**PROMPT:** The lines from the top of the material below through the line containing "(272, 94): 0.57" are to be printed exactly, with pictures omitted.

★ ★ ★ ★ ★

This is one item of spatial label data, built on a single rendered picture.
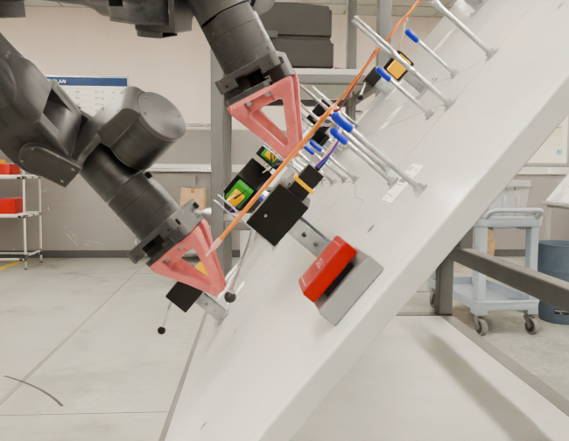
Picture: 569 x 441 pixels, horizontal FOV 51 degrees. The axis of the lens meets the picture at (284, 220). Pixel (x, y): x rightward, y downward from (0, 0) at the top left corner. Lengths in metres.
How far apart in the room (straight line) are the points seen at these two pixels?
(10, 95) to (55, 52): 8.05
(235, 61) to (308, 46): 1.15
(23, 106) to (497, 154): 0.41
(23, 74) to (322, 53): 1.23
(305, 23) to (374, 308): 1.41
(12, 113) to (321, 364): 0.36
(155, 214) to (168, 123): 0.10
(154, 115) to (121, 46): 7.86
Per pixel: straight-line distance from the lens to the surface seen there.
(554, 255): 5.08
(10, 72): 0.60
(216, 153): 1.62
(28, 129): 0.61
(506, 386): 1.17
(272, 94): 0.57
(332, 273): 0.43
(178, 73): 8.29
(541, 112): 0.43
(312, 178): 0.62
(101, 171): 0.65
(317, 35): 1.75
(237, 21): 0.60
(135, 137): 0.60
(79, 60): 8.54
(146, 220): 0.64
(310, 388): 0.42
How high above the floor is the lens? 1.18
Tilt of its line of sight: 5 degrees down
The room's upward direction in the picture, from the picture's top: straight up

★ ★ ★ ★ ★

**WRITTEN RESPONSE:**
This is one item of spatial label data, built on a single rendered picture.
Picture: 569 x 441 pixels, horizontal FOV 51 degrees. The axis of the lens meets the picture at (284, 220). Pixel (x, y): x rightward, y downward from (0, 0) at the top left corner. Lengths in metres.
How far apart in the room (straight line) are the points seen at these two pixels?
(10, 95) to (55, 52): 8.05
(235, 61) to (308, 46): 1.15
(23, 106) to (497, 154): 0.41
(23, 74) to (322, 53): 1.23
(305, 23) to (374, 308): 1.41
(12, 113) to (321, 364): 0.36
(155, 214) to (168, 123): 0.10
(154, 115) to (121, 46): 7.86
Per pixel: straight-line distance from the lens to the surface seen there.
(554, 255): 5.08
(10, 72): 0.60
(216, 153): 1.62
(28, 129): 0.61
(506, 386): 1.17
(272, 94): 0.57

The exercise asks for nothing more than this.